Bisnis.com, JAKARTA — Proyeksi laba perusahaan-perusahaan di India semakin suram akibat pandemi corona alias Covid-19. Para analis pun memangkas perkiraan awal mereka seiring risiko penurunan yang terus meningkat.
Dilansir dari Bloomberg, negara dengan ekonomi terbesar ketiga di dunia ini telah mengalami disrupsi ekonomi setidaknya selama 40 hari setelah Perdana Menteri Narendra Modi memperpanjang lockdown demi menekan penyebaran Covid-19.

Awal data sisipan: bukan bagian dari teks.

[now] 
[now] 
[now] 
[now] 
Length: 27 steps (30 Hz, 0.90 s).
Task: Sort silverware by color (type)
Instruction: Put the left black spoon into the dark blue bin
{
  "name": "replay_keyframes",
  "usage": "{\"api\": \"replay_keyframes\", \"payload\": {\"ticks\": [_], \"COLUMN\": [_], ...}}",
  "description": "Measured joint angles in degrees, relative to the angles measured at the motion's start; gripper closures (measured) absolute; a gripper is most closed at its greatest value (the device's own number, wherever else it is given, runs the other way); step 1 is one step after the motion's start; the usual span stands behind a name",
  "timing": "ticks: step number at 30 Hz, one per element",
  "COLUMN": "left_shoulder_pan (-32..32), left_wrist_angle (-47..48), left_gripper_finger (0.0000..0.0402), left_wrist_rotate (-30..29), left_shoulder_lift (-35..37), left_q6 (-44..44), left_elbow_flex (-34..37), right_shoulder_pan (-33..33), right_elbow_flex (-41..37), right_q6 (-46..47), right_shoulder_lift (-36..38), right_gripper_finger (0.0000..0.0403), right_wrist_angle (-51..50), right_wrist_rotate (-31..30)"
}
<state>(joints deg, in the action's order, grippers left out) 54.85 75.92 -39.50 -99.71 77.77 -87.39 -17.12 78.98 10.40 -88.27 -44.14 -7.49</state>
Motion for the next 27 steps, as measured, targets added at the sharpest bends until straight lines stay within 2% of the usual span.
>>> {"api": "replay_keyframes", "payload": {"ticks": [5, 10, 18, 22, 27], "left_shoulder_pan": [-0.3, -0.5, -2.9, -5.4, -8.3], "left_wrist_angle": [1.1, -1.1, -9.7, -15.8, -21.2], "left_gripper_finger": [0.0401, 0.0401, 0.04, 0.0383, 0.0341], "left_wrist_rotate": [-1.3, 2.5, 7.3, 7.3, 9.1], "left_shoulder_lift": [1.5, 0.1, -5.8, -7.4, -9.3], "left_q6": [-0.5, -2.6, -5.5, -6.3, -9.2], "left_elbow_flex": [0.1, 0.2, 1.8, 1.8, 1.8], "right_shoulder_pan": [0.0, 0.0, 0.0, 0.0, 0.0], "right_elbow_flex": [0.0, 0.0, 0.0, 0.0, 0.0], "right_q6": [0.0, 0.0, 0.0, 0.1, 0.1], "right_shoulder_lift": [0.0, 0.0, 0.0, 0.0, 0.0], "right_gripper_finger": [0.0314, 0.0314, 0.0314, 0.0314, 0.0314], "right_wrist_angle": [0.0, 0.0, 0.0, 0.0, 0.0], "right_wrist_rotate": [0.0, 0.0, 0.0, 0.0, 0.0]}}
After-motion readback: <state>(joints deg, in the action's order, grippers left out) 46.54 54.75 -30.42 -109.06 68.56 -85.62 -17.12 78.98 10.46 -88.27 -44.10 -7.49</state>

Keputusan tersebut dinilai semakin mengaburkan prospek pemulihan pendapatan perusahaan. Tercatat, indeks NSE Nifty 50 masih turun 24 persen sepanjang tahun ini, meski angka tersebut telah lebih baik dibandingkan Maret lalu.

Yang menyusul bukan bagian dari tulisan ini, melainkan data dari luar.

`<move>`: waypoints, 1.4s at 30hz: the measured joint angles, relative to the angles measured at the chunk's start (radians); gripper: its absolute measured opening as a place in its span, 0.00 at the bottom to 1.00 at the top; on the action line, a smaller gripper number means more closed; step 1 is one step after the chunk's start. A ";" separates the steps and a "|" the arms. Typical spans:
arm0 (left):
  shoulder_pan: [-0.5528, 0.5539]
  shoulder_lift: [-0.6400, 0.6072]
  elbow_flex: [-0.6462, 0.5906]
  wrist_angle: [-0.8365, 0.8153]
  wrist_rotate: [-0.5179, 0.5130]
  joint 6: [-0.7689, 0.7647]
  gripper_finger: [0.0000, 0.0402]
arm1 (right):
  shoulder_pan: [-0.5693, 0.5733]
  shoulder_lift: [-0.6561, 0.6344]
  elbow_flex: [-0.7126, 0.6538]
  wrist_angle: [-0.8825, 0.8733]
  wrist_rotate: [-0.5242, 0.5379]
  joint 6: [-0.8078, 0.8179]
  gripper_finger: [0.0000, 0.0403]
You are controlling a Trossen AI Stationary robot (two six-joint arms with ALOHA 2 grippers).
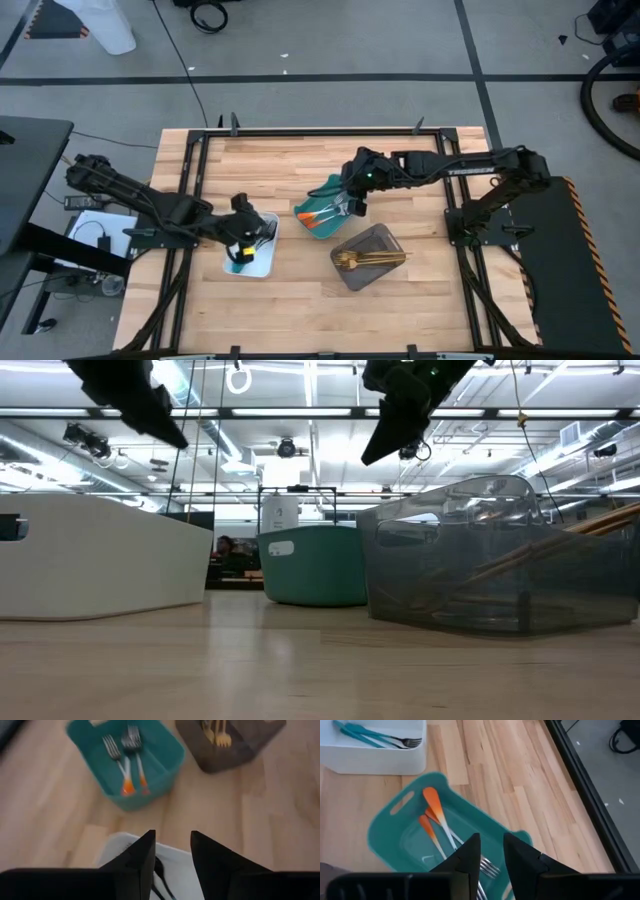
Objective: Sort silverware by color (type)
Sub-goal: Return to Home Position
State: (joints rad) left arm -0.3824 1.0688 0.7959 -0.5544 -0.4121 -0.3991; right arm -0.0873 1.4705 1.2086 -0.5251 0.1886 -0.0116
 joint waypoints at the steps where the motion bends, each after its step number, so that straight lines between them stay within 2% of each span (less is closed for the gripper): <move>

Kalangan analis memperkirakan pendapatan per saham untuk 12 bulan ke depan akan terus turun, berkaca pada penurunan sekitar 10 persen selama enam pekan terakhir. Motilal Oswal memproyeksikan penjualan perusahaan penghuni indeks Nifty turun 10 persen year on year di periode Januari-Maret, dengan keuntungan menyusut 20 persen.
Di antara perusahaan-perusahaan yang telah melaporkan buku keuangan kuartal terakhirnya, dua raksasa teknologi informasi India, Infosys Ltd. dan Wipro Ltd., tidak memproyeksikan pendapatan untuk tahun berjalan.
Sementara itu, HDFC Bank Ltd. melaporkan provisi lebih tinggi untuk kredit macet untuk meredam dampak negatif pada portofolio besar kredit ritelnya.
Baca Juga
Analis Motilal Oswal Financial Services Ltd. Gautam Duggad mengatakan membuat proyeksi pendapatan kondisi global dan lokal yang sangat cair seperti saat ini penuh risiko. Dia menyebut akan banyak revisi proyeksi untuk tahun fiskal 2021.
Adapun Edelweiss Securities Ltd. memperkirakan indeks Nifty akan bertahan agak lebih baik, yakni hanya mengalami penurunan sekitar 5 persen. Perusahaan perbankan, semen, dan bidang kesehatan disebut akan jadi penyokong indeks.
"Pelemahan pendapatan diperkirakan lebih luas, lebih dari 50 persen perusahaan cenderung berkontraksi," kata analis Edelweiss Prateek Parekh.
Parekh menambahkan, mengingat keputusan perpanjangan lockdown yang diambil pemerintah, pertumbuhan EPS diperkirakan lebih dari 20 persen untuk tahun ini dan berikutnya cenderung turun tajam.
"Hasilnya akan tergantung pada besarnya respon kebijakan dan seberapa cepat ekonomi keluar dari kuncian," katanya.